Elle préconise aussi de repenser le système de financement dual, avec d'un côté les incitations fiscales mises en place en 2009 et, de l'autre, les subventions financées par la ligne budgétaire unique (LBU) du programme 123 "Conditions de vie outre-mer", géré par le ministère des Outre-mer. La Cour des comptes avait déjà pointé, notamment dans un référé de 2013, que les incitations fiscales, qui ont pris progressivement la place des subventions, jouent peu sur la production de logements sociaux et ne sont pas dénuées d'effets pervers, comme des surcoûts profitant à des intermédiaires. Le rapport estime ainsi qu'avant 2010, un million d'euros de financement public (à l'époque uniquement d'origine budgétaire), permettait de construire 38 logements outre-mer, "alors que depuis cette date, majoritairement appuyé sur des dépenses fiscales, il ne permet plus que de construire 16 logements".

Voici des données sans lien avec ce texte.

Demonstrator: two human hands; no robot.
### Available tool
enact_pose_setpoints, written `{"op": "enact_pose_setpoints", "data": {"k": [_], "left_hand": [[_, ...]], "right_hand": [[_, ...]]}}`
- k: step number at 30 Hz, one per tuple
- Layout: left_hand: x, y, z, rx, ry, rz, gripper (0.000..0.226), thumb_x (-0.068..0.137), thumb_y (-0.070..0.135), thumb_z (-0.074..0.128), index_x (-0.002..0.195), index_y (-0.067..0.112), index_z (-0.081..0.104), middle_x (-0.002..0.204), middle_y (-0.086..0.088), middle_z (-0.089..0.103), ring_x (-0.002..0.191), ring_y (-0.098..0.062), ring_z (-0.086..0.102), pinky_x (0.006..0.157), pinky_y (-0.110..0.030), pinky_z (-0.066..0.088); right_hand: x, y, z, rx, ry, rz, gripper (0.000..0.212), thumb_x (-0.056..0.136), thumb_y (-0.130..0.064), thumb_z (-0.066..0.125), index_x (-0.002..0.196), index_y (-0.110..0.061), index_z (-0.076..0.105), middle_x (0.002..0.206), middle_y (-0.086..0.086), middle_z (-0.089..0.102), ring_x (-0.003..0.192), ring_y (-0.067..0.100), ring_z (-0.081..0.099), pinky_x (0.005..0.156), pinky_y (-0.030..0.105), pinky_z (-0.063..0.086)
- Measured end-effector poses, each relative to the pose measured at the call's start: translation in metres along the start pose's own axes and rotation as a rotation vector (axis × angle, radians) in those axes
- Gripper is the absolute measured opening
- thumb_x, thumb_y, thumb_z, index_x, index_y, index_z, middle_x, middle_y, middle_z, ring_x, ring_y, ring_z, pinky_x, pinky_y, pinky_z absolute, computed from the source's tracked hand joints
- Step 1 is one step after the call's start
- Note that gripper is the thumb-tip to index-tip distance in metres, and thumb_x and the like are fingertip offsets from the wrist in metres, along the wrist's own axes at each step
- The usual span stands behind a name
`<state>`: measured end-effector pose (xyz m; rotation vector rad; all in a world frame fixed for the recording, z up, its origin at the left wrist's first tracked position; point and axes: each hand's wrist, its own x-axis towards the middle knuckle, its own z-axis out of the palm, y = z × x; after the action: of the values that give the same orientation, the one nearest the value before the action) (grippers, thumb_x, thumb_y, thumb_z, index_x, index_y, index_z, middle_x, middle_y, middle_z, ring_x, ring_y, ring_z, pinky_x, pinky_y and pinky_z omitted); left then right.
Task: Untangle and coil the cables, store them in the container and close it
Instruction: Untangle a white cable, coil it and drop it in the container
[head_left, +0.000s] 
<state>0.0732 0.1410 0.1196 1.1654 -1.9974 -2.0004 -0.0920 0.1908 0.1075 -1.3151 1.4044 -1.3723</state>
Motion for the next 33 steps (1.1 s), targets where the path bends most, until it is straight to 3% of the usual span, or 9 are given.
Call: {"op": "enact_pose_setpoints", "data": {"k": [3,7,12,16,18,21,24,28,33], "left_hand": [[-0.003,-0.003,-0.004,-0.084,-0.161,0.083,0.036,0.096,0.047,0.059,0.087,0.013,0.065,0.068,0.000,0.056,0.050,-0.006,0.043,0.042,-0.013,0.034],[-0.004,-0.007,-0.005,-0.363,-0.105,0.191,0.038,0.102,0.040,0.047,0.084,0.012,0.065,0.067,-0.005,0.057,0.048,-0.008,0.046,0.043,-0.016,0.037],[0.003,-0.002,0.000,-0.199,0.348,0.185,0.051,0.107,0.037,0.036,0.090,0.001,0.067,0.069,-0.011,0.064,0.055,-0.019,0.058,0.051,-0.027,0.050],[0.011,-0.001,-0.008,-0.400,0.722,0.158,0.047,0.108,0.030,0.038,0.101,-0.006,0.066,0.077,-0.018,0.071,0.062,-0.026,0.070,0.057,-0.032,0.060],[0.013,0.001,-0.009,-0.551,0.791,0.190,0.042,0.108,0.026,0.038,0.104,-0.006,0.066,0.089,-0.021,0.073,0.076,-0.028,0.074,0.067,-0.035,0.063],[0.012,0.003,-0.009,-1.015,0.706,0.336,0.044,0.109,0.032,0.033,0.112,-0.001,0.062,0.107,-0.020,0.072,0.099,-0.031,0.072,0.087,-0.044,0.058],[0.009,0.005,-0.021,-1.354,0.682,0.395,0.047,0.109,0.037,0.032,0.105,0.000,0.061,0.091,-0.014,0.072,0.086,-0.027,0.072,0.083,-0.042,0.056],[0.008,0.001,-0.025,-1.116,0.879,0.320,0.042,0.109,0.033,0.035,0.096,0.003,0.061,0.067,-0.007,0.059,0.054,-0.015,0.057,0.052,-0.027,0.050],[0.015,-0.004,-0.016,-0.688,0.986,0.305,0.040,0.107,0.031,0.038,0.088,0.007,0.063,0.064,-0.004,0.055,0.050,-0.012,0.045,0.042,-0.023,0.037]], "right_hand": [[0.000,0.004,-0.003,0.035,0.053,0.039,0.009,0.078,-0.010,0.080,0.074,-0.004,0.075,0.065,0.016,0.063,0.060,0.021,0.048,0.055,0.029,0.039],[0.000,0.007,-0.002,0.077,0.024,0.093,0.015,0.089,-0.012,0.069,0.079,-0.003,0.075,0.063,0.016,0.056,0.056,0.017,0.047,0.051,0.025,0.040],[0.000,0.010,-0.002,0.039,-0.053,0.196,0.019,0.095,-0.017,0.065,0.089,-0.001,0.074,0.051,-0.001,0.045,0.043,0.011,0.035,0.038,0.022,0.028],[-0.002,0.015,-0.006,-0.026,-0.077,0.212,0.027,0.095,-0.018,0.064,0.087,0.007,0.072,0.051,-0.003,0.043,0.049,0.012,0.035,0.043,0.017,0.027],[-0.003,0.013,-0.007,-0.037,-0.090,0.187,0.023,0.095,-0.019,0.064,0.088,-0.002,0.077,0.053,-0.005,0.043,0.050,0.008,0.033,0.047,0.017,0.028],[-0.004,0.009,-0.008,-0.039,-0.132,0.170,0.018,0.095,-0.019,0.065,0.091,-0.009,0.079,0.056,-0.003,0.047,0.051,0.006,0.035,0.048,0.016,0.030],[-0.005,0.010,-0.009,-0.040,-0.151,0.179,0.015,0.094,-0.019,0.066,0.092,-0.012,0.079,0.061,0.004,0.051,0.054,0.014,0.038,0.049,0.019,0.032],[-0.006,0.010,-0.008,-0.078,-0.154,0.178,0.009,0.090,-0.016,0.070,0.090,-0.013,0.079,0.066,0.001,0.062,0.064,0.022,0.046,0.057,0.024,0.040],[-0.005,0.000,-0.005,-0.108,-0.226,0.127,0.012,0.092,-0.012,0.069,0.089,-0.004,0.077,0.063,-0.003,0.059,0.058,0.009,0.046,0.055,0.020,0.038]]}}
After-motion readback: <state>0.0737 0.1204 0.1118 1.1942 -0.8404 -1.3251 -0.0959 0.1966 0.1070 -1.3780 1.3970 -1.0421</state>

Les perspectives intéressantes du Plan logement outre-mer 2020-2022

Enfin, le rapport appelle à "consolider les perspectives du deuxième plan logement outre-mer" (sur le contenu du Plom 2020-2022, voir notre article ci-dessous du 4 décembre 2019). Après les "résultats inégaux" du premier Plom, la Cour souligne en effet "l'intérêt des orientations qui inspirent le nouveau Plom" : territorialisation de la politique du logement, association des communes et des EPCI, partenariat plus étroit entre les acteurs locaux...

Pour cela, le rapport propose notamment de déployer des politiques régionalisées, d'adapter les règles d'urbanisme et les normes de construction aux réalités de chaque Drom, de diversifier l'offre du parcours résidentiel (avec davantage de logement locatif très social – LLTS –, mais aussi le développement d'une offre de qualité dans le logement intermédiaire et libre), de renforcer le soutien aux acteurs locaux (dont les collectivités) qui "peinent à faire face à des plans de charges irréguliers ou à des délais de paiement excessifs"...

Parmi les 14 préconisations du rapport qui doivent concrétiser ces orientations, on retiendra notamment la création de ZAC en concertation avec les offices publics fonciers, la mise à disposition des collectivités d'un service d'ingénierie public, le transfert de la dépense fiscale sur la LBU (ligne budgétaire unique) et la contractualisation de cette dernière sur la période du plan, la priorité systématique au LLTS dans la politique d'agrément des opérations HLM, ou encore l'encouragement à la mutualisation des achats de matériaux de construction au profit des professionnels du BTP et des bailleurs sociaux.